Vaxxed is conspiracy theory not science, and our whole communicational problem is that you can’t recognise either, and thus can’t tell them apart. The tools for doing so are in Bad Science, but you refuse to read it and insist upon continuing to preach from ignorance.

The massive differences between conspiracy theory and science are NOT about which conclusions are reached, but about HOW the conclusions are reached. Paul, you don’t know how to reason and discuss scientifically, and you refuse even to recognise that there is a false mode of reasoning known as conspiracy theory; you see that term itself merely as an insult concocted to discredit “The Truth”. Until you rectify this deficiency in your knowledge it is impossible to hold a science-orientated conversation; you will continue to cherry-pick, bolstering with emotive rhetoric, and allegations of conspiracy of unquantified relevance.

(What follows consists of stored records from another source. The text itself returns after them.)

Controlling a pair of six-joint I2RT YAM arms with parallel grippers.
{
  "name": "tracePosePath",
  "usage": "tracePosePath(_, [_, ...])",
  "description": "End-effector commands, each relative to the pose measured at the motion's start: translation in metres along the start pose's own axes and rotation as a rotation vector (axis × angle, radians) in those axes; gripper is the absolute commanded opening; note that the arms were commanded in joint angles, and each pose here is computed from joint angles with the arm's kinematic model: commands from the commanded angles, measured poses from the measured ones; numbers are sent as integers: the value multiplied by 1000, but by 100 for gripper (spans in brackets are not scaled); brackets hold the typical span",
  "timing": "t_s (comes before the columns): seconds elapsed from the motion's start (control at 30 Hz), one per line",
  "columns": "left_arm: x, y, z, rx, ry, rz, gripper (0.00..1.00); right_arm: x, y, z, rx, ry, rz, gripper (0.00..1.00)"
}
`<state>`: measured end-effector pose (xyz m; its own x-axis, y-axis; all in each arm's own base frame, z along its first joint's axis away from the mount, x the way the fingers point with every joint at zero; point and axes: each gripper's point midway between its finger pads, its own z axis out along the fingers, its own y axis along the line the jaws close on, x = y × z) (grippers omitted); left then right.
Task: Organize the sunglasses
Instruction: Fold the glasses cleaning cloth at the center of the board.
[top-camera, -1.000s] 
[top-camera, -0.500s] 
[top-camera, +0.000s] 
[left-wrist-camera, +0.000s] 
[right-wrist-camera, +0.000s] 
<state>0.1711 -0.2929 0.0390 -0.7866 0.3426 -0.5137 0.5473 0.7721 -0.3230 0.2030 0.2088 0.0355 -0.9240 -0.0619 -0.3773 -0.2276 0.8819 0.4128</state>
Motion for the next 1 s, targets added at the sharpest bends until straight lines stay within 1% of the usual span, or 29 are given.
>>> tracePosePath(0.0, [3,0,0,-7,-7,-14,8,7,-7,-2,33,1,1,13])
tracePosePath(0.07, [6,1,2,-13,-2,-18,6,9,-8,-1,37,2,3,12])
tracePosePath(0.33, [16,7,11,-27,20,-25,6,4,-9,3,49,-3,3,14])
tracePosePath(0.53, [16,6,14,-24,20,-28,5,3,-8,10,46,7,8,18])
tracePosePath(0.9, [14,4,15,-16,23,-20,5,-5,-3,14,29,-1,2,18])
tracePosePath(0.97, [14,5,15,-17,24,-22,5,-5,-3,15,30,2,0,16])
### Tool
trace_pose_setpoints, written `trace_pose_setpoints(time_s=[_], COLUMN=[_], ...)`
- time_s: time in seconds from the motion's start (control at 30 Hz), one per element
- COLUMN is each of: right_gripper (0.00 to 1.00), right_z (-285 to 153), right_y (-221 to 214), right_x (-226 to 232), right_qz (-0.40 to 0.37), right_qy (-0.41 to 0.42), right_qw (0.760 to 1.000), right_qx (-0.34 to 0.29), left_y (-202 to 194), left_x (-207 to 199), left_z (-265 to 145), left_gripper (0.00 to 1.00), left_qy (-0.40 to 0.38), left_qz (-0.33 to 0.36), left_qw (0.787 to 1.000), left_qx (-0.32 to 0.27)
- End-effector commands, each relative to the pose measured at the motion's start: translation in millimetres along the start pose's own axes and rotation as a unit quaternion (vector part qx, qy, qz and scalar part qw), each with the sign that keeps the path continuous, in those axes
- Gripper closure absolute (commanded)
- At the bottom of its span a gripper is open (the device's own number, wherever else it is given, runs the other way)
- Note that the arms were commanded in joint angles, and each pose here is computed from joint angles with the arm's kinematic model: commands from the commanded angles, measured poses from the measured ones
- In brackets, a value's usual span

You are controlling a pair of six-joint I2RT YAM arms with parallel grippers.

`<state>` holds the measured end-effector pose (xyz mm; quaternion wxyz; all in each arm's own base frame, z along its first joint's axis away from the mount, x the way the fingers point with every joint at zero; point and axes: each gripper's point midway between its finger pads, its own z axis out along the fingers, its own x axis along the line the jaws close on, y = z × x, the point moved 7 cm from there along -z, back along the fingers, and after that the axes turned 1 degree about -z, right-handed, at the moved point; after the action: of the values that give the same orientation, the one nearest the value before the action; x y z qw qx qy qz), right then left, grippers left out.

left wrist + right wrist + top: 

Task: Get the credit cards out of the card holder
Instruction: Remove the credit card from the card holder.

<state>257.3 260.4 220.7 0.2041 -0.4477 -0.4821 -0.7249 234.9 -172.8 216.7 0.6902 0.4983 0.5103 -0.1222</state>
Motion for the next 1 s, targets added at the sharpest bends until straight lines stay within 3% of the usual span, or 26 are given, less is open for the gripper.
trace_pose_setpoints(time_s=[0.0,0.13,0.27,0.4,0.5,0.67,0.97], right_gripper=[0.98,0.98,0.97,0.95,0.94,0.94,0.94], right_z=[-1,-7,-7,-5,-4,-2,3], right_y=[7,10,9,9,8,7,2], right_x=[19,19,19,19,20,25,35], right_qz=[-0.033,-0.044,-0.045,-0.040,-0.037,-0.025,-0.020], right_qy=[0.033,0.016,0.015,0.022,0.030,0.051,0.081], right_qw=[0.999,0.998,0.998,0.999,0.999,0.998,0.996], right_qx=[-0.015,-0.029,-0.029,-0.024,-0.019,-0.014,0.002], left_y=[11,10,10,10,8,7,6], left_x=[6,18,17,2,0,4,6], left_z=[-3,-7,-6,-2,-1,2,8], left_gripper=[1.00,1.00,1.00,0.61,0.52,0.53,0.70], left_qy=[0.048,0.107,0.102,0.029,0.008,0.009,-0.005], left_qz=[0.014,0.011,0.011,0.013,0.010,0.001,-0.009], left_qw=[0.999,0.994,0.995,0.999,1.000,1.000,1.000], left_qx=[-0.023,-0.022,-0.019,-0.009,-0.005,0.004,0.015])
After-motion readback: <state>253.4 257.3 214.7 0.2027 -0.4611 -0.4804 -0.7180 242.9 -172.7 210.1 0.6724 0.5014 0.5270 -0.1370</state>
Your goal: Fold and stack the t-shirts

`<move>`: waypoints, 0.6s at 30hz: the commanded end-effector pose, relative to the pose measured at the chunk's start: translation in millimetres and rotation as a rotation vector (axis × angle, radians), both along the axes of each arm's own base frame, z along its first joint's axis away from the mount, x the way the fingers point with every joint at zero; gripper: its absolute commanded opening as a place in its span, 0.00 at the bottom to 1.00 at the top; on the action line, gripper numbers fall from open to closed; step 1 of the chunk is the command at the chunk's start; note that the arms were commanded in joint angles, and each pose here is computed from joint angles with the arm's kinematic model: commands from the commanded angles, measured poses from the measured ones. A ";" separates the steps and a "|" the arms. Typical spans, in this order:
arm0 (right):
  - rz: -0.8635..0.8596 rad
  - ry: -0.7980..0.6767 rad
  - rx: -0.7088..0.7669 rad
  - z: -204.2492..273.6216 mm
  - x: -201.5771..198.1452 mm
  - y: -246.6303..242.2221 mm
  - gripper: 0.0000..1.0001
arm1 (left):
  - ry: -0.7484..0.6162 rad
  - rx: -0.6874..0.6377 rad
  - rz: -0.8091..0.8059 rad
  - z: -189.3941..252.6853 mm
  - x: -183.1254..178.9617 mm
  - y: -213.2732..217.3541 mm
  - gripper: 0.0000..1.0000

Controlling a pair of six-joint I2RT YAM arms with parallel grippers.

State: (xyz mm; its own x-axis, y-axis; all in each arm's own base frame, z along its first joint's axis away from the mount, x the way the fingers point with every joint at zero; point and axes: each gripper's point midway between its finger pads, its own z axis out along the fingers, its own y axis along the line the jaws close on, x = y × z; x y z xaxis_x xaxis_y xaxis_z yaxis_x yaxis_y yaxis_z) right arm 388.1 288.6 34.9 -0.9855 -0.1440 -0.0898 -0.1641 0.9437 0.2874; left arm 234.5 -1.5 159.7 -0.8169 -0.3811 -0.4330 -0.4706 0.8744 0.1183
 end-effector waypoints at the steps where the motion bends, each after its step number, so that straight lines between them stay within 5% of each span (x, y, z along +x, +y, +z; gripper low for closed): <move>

My previous experience suggests that I am wasting my time and effort, but here is an example to illustrate my point.

A driver of a Citroen car suffers timing-belt failure and consequent engine damage. He goes to a Citroen main dealer and is advised that all damaged parts must be replaced with original Citroen parts, at large expense.

He mentions the massive estimate to an amateur mechanic, who tells him that main dealerships always recommend only original parts because they are required to do so by the manufacturer, for reasons of profit. This mechanic presents a much lower estimate, but is offering to fit various used and pattern parts that would cost much less, but could be badly worn or of poorer manufactured quality than the originals.

So the driver is in a quandary between a high price and the chance of a poor repair. How should he make a choice?